# What needs to be done
Reproduce all of the entries below exactly, without a single change.

***** Information supplied *****

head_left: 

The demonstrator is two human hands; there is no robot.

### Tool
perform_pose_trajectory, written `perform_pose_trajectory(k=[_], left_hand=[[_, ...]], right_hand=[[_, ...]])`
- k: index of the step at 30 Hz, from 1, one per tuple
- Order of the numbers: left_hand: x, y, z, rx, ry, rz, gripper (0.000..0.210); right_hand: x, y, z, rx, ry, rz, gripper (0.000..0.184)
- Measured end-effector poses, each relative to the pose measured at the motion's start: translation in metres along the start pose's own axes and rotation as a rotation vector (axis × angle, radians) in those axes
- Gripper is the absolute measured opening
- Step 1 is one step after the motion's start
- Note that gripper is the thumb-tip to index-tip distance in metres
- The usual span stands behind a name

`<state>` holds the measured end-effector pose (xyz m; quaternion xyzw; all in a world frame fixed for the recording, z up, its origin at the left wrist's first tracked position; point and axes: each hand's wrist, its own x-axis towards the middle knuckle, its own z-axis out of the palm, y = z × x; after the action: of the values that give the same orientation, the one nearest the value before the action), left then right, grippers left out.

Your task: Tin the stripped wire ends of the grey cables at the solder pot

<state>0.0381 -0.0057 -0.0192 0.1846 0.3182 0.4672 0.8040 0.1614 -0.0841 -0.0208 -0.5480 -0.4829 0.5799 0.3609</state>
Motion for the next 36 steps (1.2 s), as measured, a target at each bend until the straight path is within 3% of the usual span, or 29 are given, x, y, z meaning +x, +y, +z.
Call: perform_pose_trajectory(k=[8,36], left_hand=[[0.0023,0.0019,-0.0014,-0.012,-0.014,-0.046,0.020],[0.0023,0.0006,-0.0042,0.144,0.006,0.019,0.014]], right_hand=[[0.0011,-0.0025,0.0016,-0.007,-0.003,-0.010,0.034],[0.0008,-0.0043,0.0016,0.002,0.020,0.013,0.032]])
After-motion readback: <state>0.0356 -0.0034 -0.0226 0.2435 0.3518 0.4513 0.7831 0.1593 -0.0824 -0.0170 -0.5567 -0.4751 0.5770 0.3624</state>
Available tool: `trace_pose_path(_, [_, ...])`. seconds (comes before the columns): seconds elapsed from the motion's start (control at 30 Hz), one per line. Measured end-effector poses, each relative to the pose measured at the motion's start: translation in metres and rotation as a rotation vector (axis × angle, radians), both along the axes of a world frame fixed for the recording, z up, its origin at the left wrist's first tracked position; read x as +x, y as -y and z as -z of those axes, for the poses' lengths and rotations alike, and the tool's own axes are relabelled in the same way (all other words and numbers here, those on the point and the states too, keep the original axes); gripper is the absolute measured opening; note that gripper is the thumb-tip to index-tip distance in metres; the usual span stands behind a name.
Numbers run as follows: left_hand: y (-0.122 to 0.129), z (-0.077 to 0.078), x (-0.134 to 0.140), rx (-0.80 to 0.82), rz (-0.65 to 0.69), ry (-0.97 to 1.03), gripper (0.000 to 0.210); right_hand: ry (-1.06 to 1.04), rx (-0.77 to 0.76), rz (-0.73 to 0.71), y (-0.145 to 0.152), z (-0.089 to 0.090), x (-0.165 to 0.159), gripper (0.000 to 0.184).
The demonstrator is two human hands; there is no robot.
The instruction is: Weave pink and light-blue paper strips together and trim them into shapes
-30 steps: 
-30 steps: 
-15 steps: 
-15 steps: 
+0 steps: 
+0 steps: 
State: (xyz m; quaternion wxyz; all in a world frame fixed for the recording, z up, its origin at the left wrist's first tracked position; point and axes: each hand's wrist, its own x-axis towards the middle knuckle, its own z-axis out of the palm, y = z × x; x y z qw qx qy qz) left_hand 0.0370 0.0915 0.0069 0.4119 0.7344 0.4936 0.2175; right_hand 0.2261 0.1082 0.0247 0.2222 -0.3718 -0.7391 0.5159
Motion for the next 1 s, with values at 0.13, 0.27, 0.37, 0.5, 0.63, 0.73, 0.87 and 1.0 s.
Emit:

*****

# Expected answer
head_left: 

The demonstrator is two human hands; there is no robot.

### Tool
perform_pose_trajectory, written `perform_pose_trajectory(k=[_], left_hand=[[_, ...]], right_hand=[[_, ...]])`
- k: index of the step at 30 Hz, from 1, one per tuple
- Order of the numbers: left_hand: x, y, z, rx, ry, rz, gripper (0.000..0.210); right_hand: x, y, z, rx, ry, rz, gripper (0.000..0.184)
- Measured end-effector poses, each relative to the pose measured at the motion's start: translation in metres along the start pose's own axes and rotation as a rotation vector (axis × angle, radians) in those axes
- Gripper is the absolute measured opening
- Step 1 is one step after the motion's start
- Note that gripper is the thumb-tip to index-tip distance in metres
- The usual span stands behind a name

`<state>` holds the measured end-effector pose (xyz m; quaternion xyzw; all in a world frame fixed for the recording, z up, its origin at the left wrist's first tracked position; point and axes: each hand's wrist, its own x-axis towards the middle knuckle, its own z-axis out of the palm, y = z × x; after the action: of the values that give the same orientation, the one nearest the value before the action), left then right, grippers left out.

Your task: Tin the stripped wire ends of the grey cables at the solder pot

<state>0.0381 -0.0057 -0.0192 0.1846 0.3182 0.4672 0.8040 0.1614 -0.0841 -0.0208 -0.5480 -0.4829 0.5799 0.3609</state>
Motion for the next 36 steps (1.2 s), as measured, a target at each bend until the straight path is within 3% of the usual span, or 29 are given, x, y, z meaning +x, +y, +z.
Call: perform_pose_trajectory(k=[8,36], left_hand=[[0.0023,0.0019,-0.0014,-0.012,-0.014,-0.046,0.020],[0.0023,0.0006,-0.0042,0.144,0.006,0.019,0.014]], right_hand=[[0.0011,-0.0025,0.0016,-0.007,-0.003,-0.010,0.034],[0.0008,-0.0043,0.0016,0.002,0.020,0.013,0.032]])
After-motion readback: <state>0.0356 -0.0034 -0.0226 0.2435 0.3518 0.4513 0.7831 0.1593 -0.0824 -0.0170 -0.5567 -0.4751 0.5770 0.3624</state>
Available tool: `trace_pose_path(_, [_, ...])`. seconds (comes before the columns): seconds elapsed from the motion's start (control at 30 Hz), one per line. Measured end-effector poses, each relative to the pose measured at the motion's start: translation in metres and rotation as a rotation vector (axis × angle, radians), both along the axes of a world frame fixed for the recording, z up, its origin at the left wrist's first tracked position; read x as +x, y as -y and z as -z of those axes, for the poses' lengths and rotations alike, and the tool's own axes are relabelled in the same way (all other words and numbers here, those on the point and the states too, keep the original axes); gripper is the absolute measured opening; note that gripper is the thumb-tip to index-tip distance in metres; the usual span stands behind a name.
Numbers run as follows: left_hand: y (-0.122 to 0.129), z (-0.077 to 0.078), x (-0.134 to 0.140), rx (-0.80 to 0.82), rz (-0.65 to 0.69), ry (-0.97 to 1.03), gripper (0.000 to 0.210); right_hand: ry (-1.06 to 1.04), rx (-0.77 to 0.76), rz (-0.73 to 0.71), y (-0.145 to 0.152), z (-0.089 to 0.090), x (-0.165 to 0.159), gripper (0.000 to 0.184).
The demonstrator is two human hands; there is no robot.
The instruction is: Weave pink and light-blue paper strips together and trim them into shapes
-30 steps: 
-30 steps: 
-15 steps: 
-15 steps: 
+0 steps: 
+0 steps: 
State: (xyz m; quaternion wxyz; all in a world frame fixed for the recording, z up, its origin at the left wrist's first tracked position; point and axes: each hand's wrist, its own x-axis towards the middle knuckle, its own z-axis out of the palm, y = z × x; x y z qw qx qy qz) left_hand 0.0370 0.0915 0.0069 0.4119 0.7344 0.4936 0.2175; right_hand 0.2261 0.1082 0.0247 0.2222 -0.3718 -0.7391 0.5159
Motion for the next 1 s, with values at 0.13, 0.27, 0.37, 0.5, 0.63, 0.73, 0.87 and 1.0 s.
Emit:

No further work is required for this exercise.